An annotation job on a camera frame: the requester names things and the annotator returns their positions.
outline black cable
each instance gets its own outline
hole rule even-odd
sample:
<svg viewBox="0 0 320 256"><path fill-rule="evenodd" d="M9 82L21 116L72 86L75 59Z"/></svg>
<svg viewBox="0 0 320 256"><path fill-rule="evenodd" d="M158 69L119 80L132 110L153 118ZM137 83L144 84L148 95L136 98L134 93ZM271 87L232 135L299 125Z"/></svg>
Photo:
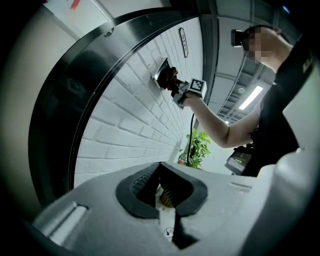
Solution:
<svg viewBox="0 0 320 256"><path fill-rule="evenodd" d="M191 118L188 155L186 156L186 166L188 166L188 167L190 167L190 164L189 164L189 154L190 154L190 148L191 148L192 124L193 124L193 122L194 122L194 116L195 116L195 114L193 114L193 115L192 115L192 118Z"/></svg>

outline black shirt
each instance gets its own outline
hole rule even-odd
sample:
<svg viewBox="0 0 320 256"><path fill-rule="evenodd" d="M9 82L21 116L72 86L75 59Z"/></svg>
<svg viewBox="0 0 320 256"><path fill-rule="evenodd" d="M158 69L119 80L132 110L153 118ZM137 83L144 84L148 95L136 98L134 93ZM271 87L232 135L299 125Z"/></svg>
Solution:
<svg viewBox="0 0 320 256"><path fill-rule="evenodd" d="M279 67L274 85L261 101L259 126L253 133L254 152L241 175L256 177L263 166L276 164L299 147L283 110L302 88L312 66L310 59L311 51L302 38Z"/></svg>

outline wall sign
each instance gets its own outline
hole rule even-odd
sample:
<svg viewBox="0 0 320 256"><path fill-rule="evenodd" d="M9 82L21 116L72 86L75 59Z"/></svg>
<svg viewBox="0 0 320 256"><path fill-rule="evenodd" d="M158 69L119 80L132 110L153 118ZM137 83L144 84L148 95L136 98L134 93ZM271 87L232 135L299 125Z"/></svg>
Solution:
<svg viewBox="0 0 320 256"><path fill-rule="evenodd" d="M179 35L180 35L180 39L181 39L181 43L182 43L184 57L187 58L188 54L189 54L189 50L188 50L185 30L182 27L179 28Z"/></svg>

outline ceiling
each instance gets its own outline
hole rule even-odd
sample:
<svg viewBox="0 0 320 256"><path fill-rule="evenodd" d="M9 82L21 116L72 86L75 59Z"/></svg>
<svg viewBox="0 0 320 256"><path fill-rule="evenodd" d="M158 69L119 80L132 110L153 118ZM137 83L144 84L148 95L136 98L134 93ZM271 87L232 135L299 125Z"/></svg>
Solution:
<svg viewBox="0 0 320 256"><path fill-rule="evenodd" d="M245 30L255 25L278 27L294 44L300 33L286 18L284 10L262 0L216 0L219 21L219 51L209 108L230 124L248 115L273 84L275 74L244 54L242 47L231 46L231 30ZM239 106L253 90L262 92L244 110Z"/></svg>

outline green plant
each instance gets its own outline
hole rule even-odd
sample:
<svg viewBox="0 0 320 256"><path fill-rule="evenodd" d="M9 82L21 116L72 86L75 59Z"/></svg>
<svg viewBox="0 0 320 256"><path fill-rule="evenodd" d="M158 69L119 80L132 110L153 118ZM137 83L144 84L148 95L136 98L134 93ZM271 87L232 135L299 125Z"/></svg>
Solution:
<svg viewBox="0 0 320 256"><path fill-rule="evenodd" d="M185 150L180 149L179 152L183 153L179 156L178 164L187 165L187 155L190 141L190 134L187 134L186 138L188 139L188 143L185 147ZM211 144L211 141L208 138L208 134L203 132L198 132L196 129L192 129L192 137L191 137L191 148L189 153L189 165L193 168L201 167L201 162L206 155L211 154L208 149L208 143Z"/></svg>

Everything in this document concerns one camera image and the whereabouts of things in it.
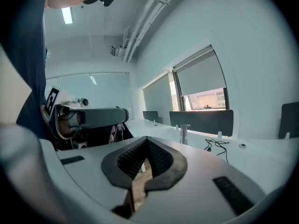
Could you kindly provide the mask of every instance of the roller shade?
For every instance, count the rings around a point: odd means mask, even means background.
[[[226,87],[221,66],[213,50],[177,68],[176,71],[182,95]]]
[[[144,88],[143,95],[146,110],[158,111],[158,122],[170,125],[169,111],[173,108],[168,74]]]

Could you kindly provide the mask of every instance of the gray partition panel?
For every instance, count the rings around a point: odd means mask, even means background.
[[[218,134],[233,135],[234,112],[232,110],[209,111],[170,111],[171,126],[190,125],[189,130]]]
[[[158,111],[143,111],[143,117],[150,121],[159,122]]]
[[[282,105],[278,137],[283,139],[286,133],[290,138],[299,137],[299,102]]]

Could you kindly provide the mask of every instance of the white wall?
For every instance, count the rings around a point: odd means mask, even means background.
[[[121,38],[111,36],[73,37],[47,43],[50,57],[46,62],[46,78],[92,72],[126,72],[130,74],[132,103],[135,119],[145,110],[142,89],[137,89],[136,64],[123,63],[110,54],[111,45],[121,44]]]
[[[233,136],[277,138],[281,105],[299,101],[299,57],[270,0],[183,0],[150,41],[141,43],[138,85],[208,45],[227,82]]]

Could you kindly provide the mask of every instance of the fluorescent ceiling light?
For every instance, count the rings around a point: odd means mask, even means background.
[[[62,15],[64,16],[65,24],[73,23],[73,19],[71,17],[71,8],[66,7],[66,8],[62,8],[61,10],[62,10]]]
[[[97,84],[97,83],[95,82],[94,77],[90,77],[90,79],[92,80],[92,82],[93,82],[94,84]]]

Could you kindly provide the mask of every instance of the black cable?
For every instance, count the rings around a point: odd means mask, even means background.
[[[212,144],[211,144],[211,143],[214,143],[215,146],[217,146],[217,147],[221,147],[221,148],[224,149],[224,151],[221,152],[221,153],[219,153],[219,154],[217,154],[217,156],[220,155],[220,154],[225,153],[225,155],[226,155],[226,161],[228,162],[228,151],[227,151],[227,149],[226,149],[225,147],[223,147],[222,145],[223,145],[223,144],[229,144],[229,142],[216,141],[216,140],[207,140],[207,139],[205,139],[205,140],[206,140],[206,142],[208,142],[208,146],[207,146],[204,150],[207,149],[208,151],[211,151],[211,147],[212,147]]]
[[[76,114],[77,112],[74,112],[68,119],[59,119],[59,120],[63,120],[63,121],[66,121],[66,120],[69,120],[71,117],[74,116],[74,114]]]
[[[212,144],[210,143],[210,140],[207,140],[207,139],[206,139],[206,141],[207,141],[208,145],[207,145],[207,147],[206,147],[204,150],[206,150],[207,148],[208,148],[208,149],[210,148],[210,150],[208,150],[208,151],[210,152],[210,151],[211,151]]]

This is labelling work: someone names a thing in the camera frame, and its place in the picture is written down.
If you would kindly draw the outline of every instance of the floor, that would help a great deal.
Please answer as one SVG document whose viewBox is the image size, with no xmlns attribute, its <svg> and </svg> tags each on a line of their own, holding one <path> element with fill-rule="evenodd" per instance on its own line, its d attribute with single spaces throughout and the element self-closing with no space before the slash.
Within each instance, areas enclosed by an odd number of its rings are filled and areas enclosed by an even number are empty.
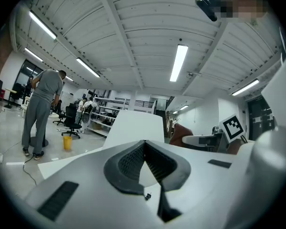
<svg viewBox="0 0 286 229">
<path fill-rule="evenodd" d="M 0 164 L 0 176 L 7 184 L 7 188 L 20 198 L 25 198 L 32 188 L 35 187 L 34 181 L 23 172 L 23 162 L 29 160 L 32 155 L 25 157 L 22 152 L 21 137 L 24 118 L 21 110 L 17 107 L 6 109 L 0 113 L 0 153 L 3 153 L 3 163 Z M 61 132 L 67 128 L 60 124 L 53 124 L 49 117 L 46 128 L 46 139 L 49 145 L 44 148 L 45 155 L 38 161 L 32 159 L 25 164 L 25 170 L 31 174 L 37 184 L 43 181 L 38 164 L 52 162 L 57 159 L 64 159 L 75 155 L 83 154 L 102 147 L 105 137 L 86 130 L 85 134 L 80 134 L 81 138 L 73 136 L 71 151 L 63 149 L 63 138 Z M 32 128 L 31 136 L 35 136 L 36 127 Z"/>
</svg>

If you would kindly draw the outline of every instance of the sneaker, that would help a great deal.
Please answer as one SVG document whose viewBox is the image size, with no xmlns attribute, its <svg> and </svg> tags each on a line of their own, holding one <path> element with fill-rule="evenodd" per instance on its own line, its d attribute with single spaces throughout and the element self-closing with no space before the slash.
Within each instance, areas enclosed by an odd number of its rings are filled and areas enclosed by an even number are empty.
<svg viewBox="0 0 286 229">
<path fill-rule="evenodd" d="M 28 149 L 23 148 L 22 150 L 23 150 L 23 153 L 24 153 L 25 156 L 29 156 L 30 155 Z"/>
<path fill-rule="evenodd" d="M 34 159 L 39 160 L 44 155 L 44 152 L 42 151 L 41 154 L 38 154 L 38 155 L 34 154 L 34 155 L 35 155 Z"/>
</svg>

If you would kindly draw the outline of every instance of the gray pants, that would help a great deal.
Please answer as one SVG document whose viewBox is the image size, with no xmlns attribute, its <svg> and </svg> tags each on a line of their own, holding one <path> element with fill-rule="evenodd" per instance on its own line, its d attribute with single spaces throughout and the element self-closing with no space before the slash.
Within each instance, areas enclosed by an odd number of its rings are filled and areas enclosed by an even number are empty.
<svg viewBox="0 0 286 229">
<path fill-rule="evenodd" d="M 82 112 L 76 111 L 76 117 L 75 117 L 75 123 L 76 123 L 76 124 L 79 124 L 79 121 L 80 121 L 80 119 L 81 119 L 81 116 L 82 116 Z"/>
<path fill-rule="evenodd" d="M 23 134 L 22 134 L 22 146 L 25 149 L 29 148 L 31 129 L 36 121 L 36 146 L 33 150 L 34 154 L 40 154 L 42 151 L 42 141 L 46 130 L 48 117 L 50 114 L 51 104 L 46 100 L 32 96 L 30 103 L 25 114 Z"/>
</svg>

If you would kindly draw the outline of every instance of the ceiling light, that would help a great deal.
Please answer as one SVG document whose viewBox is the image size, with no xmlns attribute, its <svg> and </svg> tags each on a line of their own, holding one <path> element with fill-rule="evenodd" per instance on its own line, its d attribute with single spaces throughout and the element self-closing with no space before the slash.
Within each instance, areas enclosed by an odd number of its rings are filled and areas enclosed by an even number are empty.
<svg viewBox="0 0 286 229">
<path fill-rule="evenodd" d="M 32 20 L 34 20 L 49 36 L 53 38 L 53 40 L 56 39 L 57 35 L 55 35 L 31 10 L 29 12 L 30 17 Z"/>
<path fill-rule="evenodd" d="M 32 71 L 32 72 L 35 73 L 35 74 L 38 74 L 36 71 L 33 71 L 33 70 L 30 69 L 29 67 L 27 67 L 27 69 L 28 69 L 29 71 Z"/>
<path fill-rule="evenodd" d="M 84 63 L 83 60 L 81 60 L 80 58 L 77 58 L 76 61 L 79 62 L 82 66 L 84 66 L 88 71 L 90 71 L 96 77 L 98 77 L 98 78 L 100 77 L 100 75 L 97 74 L 93 69 L 91 69 L 86 63 Z"/>
<path fill-rule="evenodd" d="M 36 59 L 40 60 L 41 62 L 43 61 L 40 57 L 38 57 L 36 54 L 32 53 L 29 49 L 25 48 L 25 51 L 29 52 L 31 55 L 33 55 Z"/>
<path fill-rule="evenodd" d="M 172 75 L 170 79 L 171 82 L 177 81 L 177 78 L 182 68 L 188 48 L 189 47 L 185 45 L 180 45 L 180 44 L 178 45 L 174 67 L 173 67 L 173 71 L 172 71 Z"/>
<path fill-rule="evenodd" d="M 70 77 L 68 77 L 68 76 L 66 76 L 66 78 L 68 79 L 68 80 L 70 80 L 70 81 L 74 81 L 74 80 L 72 80 Z"/>
<path fill-rule="evenodd" d="M 248 90 L 249 88 L 255 86 L 256 84 L 259 84 L 258 79 L 255 79 L 254 81 L 252 81 L 251 83 L 249 83 L 248 85 L 244 86 L 243 88 L 237 90 L 236 92 L 232 93 L 233 96 L 237 96 L 239 94 L 241 94 L 242 92 Z"/>
<path fill-rule="evenodd" d="M 185 108 L 187 108 L 189 105 L 185 105 L 183 106 L 180 110 L 184 110 Z"/>
</svg>

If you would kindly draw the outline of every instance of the trash can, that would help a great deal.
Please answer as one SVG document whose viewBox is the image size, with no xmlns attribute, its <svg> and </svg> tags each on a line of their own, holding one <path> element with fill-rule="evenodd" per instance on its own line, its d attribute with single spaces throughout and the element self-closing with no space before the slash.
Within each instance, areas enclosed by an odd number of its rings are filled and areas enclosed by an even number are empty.
<svg viewBox="0 0 286 229">
<path fill-rule="evenodd" d="M 71 136 L 64 136 L 63 137 L 63 148 L 64 150 L 71 150 L 71 143 L 72 143 L 72 137 Z"/>
</svg>

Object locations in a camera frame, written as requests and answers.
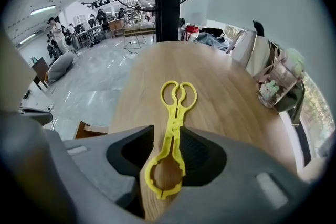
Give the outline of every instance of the clothing pile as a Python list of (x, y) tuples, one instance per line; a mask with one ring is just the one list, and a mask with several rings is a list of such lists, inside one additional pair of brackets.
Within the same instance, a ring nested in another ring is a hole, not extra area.
[(232, 40), (224, 34), (222, 29), (205, 27), (200, 29), (195, 42), (207, 44), (225, 51), (230, 46)]

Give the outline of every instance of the fan stand pole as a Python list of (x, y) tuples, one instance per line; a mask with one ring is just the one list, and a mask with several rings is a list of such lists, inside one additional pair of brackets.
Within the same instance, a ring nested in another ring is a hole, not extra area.
[(156, 42), (159, 43), (162, 41), (162, 2), (161, 0), (156, 0), (157, 11), (156, 11)]

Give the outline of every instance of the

________________________

▶ THE PROBLEM: Repeat exactly the lines starting at the line with "Give the outline of every instance of the fan" and ending with the final line of the entries. Include nothing else.

▶ EXERCISE OUTPUT:
Give the outline of every instance of the fan stand pole as a Python list of (x, y) tuples, one instance per line; a mask with one ring is just the one list, and a mask with several rings is a list of such lists, inside one additional pair of brackets.
Within the same instance, a ring nested in another ring is a hole, not extra area.
[(156, 42), (159, 43), (162, 41), (162, 2), (161, 0), (156, 0), (157, 11), (156, 11)]

Give the outline of every instance of the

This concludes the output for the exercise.